CS PhD student at Sapienza University

./whoami

Hi! I’m Giorgio. I am a first year PhD student at Sapienza, in Rome, at the Gladia lab under supervision of prof. Emanuele Rodolà.

Currently, I am working on audio generative models, with special focus on controllability, conditioning sources and strategies, and human interpretation of audio latent spaces.

I am also working as machine learning engineer at TrueSound AI, a deep tech startup founded by my professor, focused on generative models for musicians.

After dark, I am a passionate music maker and listener, lover of photogaraphy and experimental art.

I love logic a bit too much, reverse engineering, solving problems and putting my skills to the test whenever I can.

~/uni

After completing with honors my Bachelor’s in Computer Science at Sapienza in 2021, I continued with a Master’s degree especially focused on theoretical computer science and artificial intelligence, with a particular interest in deep learning.

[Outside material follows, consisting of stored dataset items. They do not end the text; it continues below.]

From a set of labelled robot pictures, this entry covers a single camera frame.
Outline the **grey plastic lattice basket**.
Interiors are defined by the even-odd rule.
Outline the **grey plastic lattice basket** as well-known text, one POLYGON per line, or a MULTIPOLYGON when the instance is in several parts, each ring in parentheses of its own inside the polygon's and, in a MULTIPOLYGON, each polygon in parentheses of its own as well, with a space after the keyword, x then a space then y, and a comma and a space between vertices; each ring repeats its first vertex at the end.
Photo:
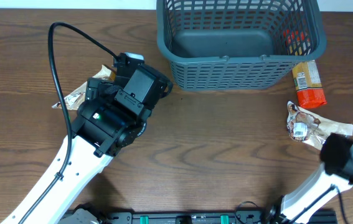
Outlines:
POLYGON ((156 16, 186 91, 266 89, 326 49, 316 0, 157 0, 156 16))

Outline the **orange pasta package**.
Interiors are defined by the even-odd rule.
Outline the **orange pasta package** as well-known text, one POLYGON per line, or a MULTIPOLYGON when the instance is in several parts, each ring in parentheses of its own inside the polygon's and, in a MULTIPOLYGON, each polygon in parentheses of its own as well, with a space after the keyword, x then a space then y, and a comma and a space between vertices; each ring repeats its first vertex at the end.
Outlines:
MULTIPOLYGON (((287 38, 285 45, 288 53, 293 55, 310 53, 311 41, 307 33, 297 30, 291 32, 287 29, 283 32, 283 37, 287 38)), ((327 104, 315 60, 297 64, 292 69, 292 76, 300 107, 313 109, 327 104)))

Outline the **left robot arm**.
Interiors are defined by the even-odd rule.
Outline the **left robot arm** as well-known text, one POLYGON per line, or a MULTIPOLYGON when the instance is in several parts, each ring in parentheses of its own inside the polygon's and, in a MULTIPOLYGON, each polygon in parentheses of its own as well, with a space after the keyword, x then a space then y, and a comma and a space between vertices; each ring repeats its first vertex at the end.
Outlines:
POLYGON ((94 176, 146 129, 173 84, 139 54, 121 53, 114 80, 91 77, 55 159, 4 223, 57 223, 94 176))

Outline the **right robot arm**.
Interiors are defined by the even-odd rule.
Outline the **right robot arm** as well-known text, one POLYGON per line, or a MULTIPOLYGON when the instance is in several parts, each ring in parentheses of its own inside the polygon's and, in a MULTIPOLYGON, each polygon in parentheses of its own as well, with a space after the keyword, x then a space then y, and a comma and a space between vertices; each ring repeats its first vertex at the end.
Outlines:
POLYGON ((322 145, 320 165, 296 190, 262 215, 262 223, 308 223, 335 196, 353 188, 353 139, 332 133, 322 145))

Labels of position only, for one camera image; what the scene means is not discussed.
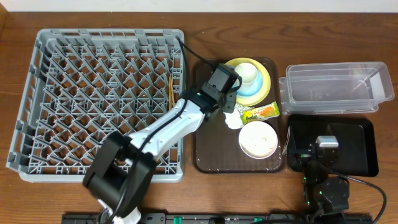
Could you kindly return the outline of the light blue bowl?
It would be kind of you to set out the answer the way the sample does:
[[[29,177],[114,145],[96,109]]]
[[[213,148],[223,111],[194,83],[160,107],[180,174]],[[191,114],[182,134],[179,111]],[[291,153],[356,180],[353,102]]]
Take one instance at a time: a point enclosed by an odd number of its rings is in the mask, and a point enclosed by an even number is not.
[[[262,75],[259,70],[257,74],[257,78],[250,84],[241,84],[237,93],[239,96],[253,96],[262,88]]]

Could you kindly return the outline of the yellow plate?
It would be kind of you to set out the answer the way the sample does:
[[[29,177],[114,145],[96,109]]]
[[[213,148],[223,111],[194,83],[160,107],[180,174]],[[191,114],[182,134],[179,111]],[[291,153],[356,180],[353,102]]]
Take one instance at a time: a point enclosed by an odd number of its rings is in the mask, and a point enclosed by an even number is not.
[[[236,102],[242,106],[254,106],[264,100],[268,95],[271,89],[271,78],[265,66],[251,58],[234,58],[226,62],[226,64],[234,69],[238,64],[245,62],[253,64],[260,71],[263,80],[262,88],[253,96],[239,96],[237,93]]]

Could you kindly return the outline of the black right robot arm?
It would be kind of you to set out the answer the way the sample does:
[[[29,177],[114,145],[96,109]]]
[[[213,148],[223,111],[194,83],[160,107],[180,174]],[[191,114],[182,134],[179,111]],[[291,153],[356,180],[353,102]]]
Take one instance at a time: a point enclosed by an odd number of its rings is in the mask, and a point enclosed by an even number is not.
[[[349,209],[349,181],[338,175],[329,176],[329,166],[338,158],[337,149],[337,143],[315,143],[306,154],[295,155],[304,174],[303,194],[309,206],[305,219],[309,223]]]

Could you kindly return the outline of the cream cup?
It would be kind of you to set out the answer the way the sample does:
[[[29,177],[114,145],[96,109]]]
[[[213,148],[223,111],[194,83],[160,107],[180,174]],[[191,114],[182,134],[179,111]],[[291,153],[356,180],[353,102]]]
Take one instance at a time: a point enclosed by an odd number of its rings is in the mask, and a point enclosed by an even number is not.
[[[234,71],[242,78],[243,84],[250,84],[257,78],[257,68],[251,63],[240,63]]]

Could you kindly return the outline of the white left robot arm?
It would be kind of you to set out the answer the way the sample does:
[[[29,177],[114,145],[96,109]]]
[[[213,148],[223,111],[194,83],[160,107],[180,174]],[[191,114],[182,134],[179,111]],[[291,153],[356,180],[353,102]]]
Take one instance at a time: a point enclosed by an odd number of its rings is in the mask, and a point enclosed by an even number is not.
[[[103,203],[102,213],[108,215],[98,221],[137,223],[141,219],[137,207],[160,157],[219,110],[232,113],[242,84],[232,67],[220,63],[199,90],[183,91],[175,106],[148,127],[128,136],[117,131],[108,135],[83,178],[83,186]]]

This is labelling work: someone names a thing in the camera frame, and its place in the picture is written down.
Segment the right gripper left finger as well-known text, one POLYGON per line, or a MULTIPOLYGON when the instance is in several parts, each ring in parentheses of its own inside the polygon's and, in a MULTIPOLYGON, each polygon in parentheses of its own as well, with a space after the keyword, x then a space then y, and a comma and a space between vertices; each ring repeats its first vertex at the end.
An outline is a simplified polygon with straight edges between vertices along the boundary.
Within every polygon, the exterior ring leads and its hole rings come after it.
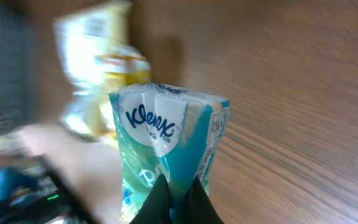
POLYGON ((171 224, 170 192, 166 182, 154 184, 130 224, 171 224))

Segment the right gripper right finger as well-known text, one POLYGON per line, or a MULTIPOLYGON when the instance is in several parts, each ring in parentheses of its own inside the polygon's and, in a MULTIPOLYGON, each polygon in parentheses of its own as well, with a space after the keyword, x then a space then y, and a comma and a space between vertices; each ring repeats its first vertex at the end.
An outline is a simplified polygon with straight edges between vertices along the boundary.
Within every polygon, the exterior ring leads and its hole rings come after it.
POLYGON ((216 213, 198 177, 195 177, 186 194, 185 223, 224 224, 216 213))

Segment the teal Kleenex tissue pack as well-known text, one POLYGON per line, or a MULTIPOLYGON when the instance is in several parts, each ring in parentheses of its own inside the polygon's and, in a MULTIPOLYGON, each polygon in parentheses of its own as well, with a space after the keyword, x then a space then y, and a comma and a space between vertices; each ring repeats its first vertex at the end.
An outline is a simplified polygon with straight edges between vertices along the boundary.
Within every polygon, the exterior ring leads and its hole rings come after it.
POLYGON ((134 84, 109 94, 123 161, 120 219, 138 214, 159 175, 172 197, 168 216, 183 223, 185 194, 209 172, 227 128, 230 101, 167 84, 134 84))

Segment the yellow white snack bag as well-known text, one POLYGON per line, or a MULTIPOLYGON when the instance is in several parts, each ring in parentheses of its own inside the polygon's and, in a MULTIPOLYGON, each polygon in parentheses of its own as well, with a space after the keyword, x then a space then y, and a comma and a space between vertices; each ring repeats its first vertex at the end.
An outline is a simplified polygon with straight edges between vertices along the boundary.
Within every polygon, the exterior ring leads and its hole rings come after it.
POLYGON ((130 1, 107 1, 53 22, 62 70, 73 86, 73 99, 60 122, 76 137, 95 142, 106 129, 99 109, 104 81, 101 57, 129 43, 130 1))

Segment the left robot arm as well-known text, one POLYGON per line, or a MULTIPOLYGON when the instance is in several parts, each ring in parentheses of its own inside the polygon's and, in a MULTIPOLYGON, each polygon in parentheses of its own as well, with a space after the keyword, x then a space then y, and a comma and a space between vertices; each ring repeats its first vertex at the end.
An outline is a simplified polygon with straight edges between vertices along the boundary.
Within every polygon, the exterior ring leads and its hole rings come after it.
POLYGON ((45 156, 24 161, 0 168, 0 224, 99 223, 45 156))

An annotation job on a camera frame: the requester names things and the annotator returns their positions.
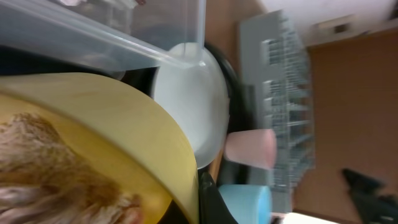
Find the pink cup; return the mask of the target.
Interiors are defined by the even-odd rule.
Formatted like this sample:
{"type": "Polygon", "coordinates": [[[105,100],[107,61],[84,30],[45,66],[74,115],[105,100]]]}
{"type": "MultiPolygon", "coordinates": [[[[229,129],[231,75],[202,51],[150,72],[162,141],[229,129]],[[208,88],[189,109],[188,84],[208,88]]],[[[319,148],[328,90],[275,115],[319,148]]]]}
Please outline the pink cup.
{"type": "Polygon", "coordinates": [[[238,164],[270,170],[277,157],[277,139],[272,129],[253,129],[228,134],[224,158],[238,164]]]}

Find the yellow bowl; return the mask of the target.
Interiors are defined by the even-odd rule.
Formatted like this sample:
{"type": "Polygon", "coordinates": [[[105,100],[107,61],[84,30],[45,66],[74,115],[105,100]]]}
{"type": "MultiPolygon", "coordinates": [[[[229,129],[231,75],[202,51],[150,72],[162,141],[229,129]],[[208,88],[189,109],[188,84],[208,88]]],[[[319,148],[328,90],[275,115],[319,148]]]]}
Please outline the yellow bowl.
{"type": "Polygon", "coordinates": [[[142,197],[144,221],[159,222],[176,203],[199,221],[193,150],[152,98],[112,78],[48,73],[1,78],[1,119],[35,113],[99,172],[142,197]]]}

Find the blue cup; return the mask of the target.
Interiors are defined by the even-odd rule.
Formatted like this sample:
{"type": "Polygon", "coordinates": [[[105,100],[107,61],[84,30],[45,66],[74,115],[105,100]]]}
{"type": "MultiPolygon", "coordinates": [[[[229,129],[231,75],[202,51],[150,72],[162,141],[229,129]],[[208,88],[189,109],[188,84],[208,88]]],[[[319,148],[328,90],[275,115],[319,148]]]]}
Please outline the blue cup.
{"type": "Polygon", "coordinates": [[[238,224],[268,224],[270,222],[272,195],[268,186],[226,184],[218,190],[238,224]]]}

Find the food scraps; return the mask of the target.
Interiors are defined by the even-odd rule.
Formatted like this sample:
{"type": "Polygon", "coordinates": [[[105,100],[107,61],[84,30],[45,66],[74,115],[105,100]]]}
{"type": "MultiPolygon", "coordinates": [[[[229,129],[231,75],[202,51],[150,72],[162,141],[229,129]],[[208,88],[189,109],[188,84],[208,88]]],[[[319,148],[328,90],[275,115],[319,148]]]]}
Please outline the food scraps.
{"type": "Polygon", "coordinates": [[[42,117],[1,123],[1,223],[143,223],[141,197],[97,172],[42,117]]]}

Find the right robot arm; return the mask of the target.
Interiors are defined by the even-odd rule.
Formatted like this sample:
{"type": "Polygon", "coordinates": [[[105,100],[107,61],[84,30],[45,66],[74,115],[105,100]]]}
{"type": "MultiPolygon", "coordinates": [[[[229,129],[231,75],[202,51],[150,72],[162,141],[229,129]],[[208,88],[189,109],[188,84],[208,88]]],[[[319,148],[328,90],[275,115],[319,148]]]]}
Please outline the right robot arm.
{"type": "Polygon", "coordinates": [[[361,223],[397,224],[397,195],[379,194],[379,190],[385,187],[384,183],[347,168],[341,173],[361,223]]]}

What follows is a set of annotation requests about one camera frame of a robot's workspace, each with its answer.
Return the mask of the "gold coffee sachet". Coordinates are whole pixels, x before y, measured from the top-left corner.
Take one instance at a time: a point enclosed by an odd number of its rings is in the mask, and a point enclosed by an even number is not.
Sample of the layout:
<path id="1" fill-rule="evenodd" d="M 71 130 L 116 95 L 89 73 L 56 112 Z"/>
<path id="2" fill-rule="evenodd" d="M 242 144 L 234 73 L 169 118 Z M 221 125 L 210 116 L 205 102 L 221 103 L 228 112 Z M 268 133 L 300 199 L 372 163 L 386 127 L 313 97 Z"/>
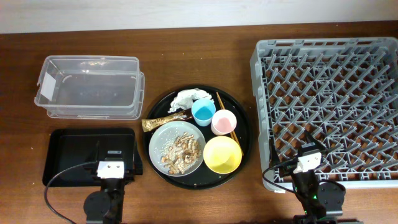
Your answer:
<path id="1" fill-rule="evenodd" d="M 193 114 L 192 114 L 191 109 L 183 110 L 183 111 L 173 113 L 168 116 L 161 117 L 161 118 L 143 119 L 142 120 L 142 129 L 146 133 L 149 131 L 153 131 L 153 130 L 159 128 L 160 126 L 162 126 L 166 123 L 172 122 L 172 121 L 187 121 L 192 118 L 193 118 Z"/>

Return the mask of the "grey plate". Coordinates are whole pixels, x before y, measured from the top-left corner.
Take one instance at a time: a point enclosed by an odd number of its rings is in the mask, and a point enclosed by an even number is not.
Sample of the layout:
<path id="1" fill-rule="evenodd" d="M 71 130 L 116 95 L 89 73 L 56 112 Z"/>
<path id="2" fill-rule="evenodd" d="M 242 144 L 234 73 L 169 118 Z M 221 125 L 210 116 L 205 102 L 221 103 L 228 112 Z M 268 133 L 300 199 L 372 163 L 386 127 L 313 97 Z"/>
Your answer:
<path id="1" fill-rule="evenodd" d="M 162 157 L 162 150 L 164 146 L 170 141 L 174 140 L 177 136 L 182 135 L 184 132 L 188 132 L 194 135 L 194 138 L 200 143 L 201 156 L 198 162 L 193 165 L 186 174 L 171 175 L 168 174 L 168 169 L 161 163 L 160 158 Z M 203 149 L 206 141 L 202 132 L 193 124 L 186 121 L 172 121 L 158 128 L 152 135 L 149 143 L 149 157 L 155 168 L 161 173 L 171 177 L 182 177 L 191 174 L 197 170 L 203 162 Z"/>

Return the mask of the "food scraps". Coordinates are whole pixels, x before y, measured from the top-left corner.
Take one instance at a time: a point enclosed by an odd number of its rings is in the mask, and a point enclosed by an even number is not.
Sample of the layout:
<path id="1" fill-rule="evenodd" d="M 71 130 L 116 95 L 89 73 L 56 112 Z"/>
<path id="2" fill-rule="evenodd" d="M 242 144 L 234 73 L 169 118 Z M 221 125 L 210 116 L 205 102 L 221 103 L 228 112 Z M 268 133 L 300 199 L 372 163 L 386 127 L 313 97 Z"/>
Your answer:
<path id="1" fill-rule="evenodd" d="M 186 174 L 200 156 L 200 143 L 193 134 L 184 132 L 164 146 L 160 161 L 168 169 L 168 174 L 179 175 Z"/>

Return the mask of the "yellow bowl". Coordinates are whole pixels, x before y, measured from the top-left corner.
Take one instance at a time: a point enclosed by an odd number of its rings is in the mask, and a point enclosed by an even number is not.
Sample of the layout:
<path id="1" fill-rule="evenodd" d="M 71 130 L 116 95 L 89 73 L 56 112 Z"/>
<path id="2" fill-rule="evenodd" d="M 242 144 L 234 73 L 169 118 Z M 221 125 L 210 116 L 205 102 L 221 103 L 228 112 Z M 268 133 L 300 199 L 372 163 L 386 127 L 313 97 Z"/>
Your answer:
<path id="1" fill-rule="evenodd" d="M 203 159 L 213 172 L 229 174 L 240 166 L 243 153 L 239 144 L 232 138 L 217 136 L 206 143 Z"/>

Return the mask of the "pink cup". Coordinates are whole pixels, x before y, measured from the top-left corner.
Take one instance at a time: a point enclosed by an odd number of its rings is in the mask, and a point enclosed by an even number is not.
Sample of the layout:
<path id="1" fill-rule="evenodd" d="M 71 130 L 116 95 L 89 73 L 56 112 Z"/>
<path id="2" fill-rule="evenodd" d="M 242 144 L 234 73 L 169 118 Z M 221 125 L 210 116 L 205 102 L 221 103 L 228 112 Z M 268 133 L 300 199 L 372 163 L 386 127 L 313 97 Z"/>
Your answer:
<path id="1" fill-rule="evenodd" d="M 230 110 L 218 110 L 211 120 L 211 130 L 217 136 L 231 133 L 236 125 L 236 116 Z"/>

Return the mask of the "light blue cup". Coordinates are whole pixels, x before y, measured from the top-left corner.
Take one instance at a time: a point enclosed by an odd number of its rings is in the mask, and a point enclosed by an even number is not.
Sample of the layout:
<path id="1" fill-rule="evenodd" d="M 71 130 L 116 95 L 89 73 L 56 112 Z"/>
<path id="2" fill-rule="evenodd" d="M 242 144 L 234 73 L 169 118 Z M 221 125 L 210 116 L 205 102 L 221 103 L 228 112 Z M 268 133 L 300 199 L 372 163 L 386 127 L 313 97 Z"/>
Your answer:
<path id="1" fill-rule="evenodd" d="M 192 105 L 192 115 L 197 125 L 208 126 L 211 123 L 216 107 L 213 100 L 199 99 Z"/>

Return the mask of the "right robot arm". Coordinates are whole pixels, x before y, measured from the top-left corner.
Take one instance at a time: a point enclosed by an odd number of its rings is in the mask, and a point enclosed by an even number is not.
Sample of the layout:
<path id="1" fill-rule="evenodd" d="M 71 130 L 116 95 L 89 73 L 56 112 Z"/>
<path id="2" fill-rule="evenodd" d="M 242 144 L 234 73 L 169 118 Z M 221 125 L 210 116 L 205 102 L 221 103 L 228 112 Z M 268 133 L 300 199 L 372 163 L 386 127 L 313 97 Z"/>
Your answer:
<path id="1" fill-rule="evenodd" d="M 291 176 L 293 192 L 305 212 L 294 216 L 294 223 L 338 223 L 338 217 L 343 214 L 345 187 L 332 180 L 320 181 L 315 175 L 325 151 L 320 143 L 306 143 L 281 168 L 285 175 Z"/>

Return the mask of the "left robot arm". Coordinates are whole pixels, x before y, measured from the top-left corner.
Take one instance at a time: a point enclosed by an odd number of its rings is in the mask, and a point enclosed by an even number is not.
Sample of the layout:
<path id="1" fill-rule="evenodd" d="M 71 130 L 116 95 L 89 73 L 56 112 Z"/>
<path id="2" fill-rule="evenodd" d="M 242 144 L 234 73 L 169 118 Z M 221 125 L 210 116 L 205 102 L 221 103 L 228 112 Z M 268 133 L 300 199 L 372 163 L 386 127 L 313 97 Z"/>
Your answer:
<path id="1" fill-rule="evenodd" d="M 100 181 L 100 190 L 85 199 L 83 210 L 87 223 L 121 223 L 126 184 L 134 181 L 135 154 L 108 151 L 89 168 L 93 179 Z"/>

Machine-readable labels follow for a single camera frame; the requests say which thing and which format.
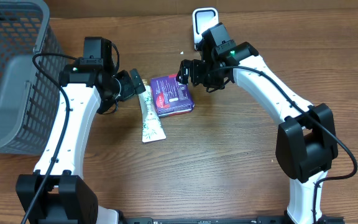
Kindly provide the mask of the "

I graduated with honors from my Master’s in June 2024, and as of November 2024, I just started my PhD.

Bachelor’s thesis: Automated generation of optimized nural networks through reinforcement learning. Master’s thesis: Transformers that listen: latent autoregressive accompaniment generation.

Some of the topics that I care about the most in computer science include:

  • Multimodal deep learning, with particular interest on latent space analysis and interpretation, fully convolutional architectures, VQ-VAEs, diffusion models and transformers
  • Advanced algorithms
  • Graph theory
  • Intensive computation and quantum computing
  • Natural language processing
  • Computer graphics, especially physically based volumetric path-tracing

Here follows a list of some of my favorite projects from the last couple of years, with a brief description. Code, results, and other projects are on my GitHub.

~/dev

LAG - Latent Accompaniment Generation

private code

Started as my Master’s thesis project, I adapted and fine-tuned a transformer model to generate musical accompaniments. Currently, it vastly outperforms state-of-the-art open source models on the same task, and I am currently perfecting the model and preparing experiments for a publication.

Tripod is a small and portable, fully-convolutional deep learning model to sharpen and correct the focus of real-world photographs.

A physically based volumetric path tracer written in Julia from scratch with my friend and colleague Antonio Gargiulo. It is inspired from Yocto/GL, the rendering engine developed by our professor, Fabio Pellacini. It renders complex 3D scenes accurately, with almost negligible slowdown compared to a fairly optimized equivalently capable C++ implementation.

This is a re-implementation, with more experiments, and extended to different videogame environments of the paper World Models.

During my NLP course, held by Roberto Navigli, I tackled the challenge of GAP-coreference, achieving results very close to state-of-the-art with a distilled transformer that could fit in 8GB of VRAM.

A transformer-free approach to named entity resolution, using bidirectional LSTMs on different type of non-contextualized embeddings (W2V, Glove), improved with character embedding and a Conditional Random Field (CRF).

An implementation from scratch (…meaning from vanilla pytorch) of the Double Deep Q Learning algorithm, applied to the classic first ever Super Mario Bros videogame for the NES.

ANNRL

private code

For my Bachelor’s thesis I devloped this project with the Vision Lab of Sapienza: Adaptive Neural Networks Via Reinforcement Learning. It explores the idea of networks able to automatically resize during training to maximize the efficiency of crucial neurons and reduce the overhead of inactive ones, achieving automatic in-itinere pruning and extension of networks based on the complexity of the task.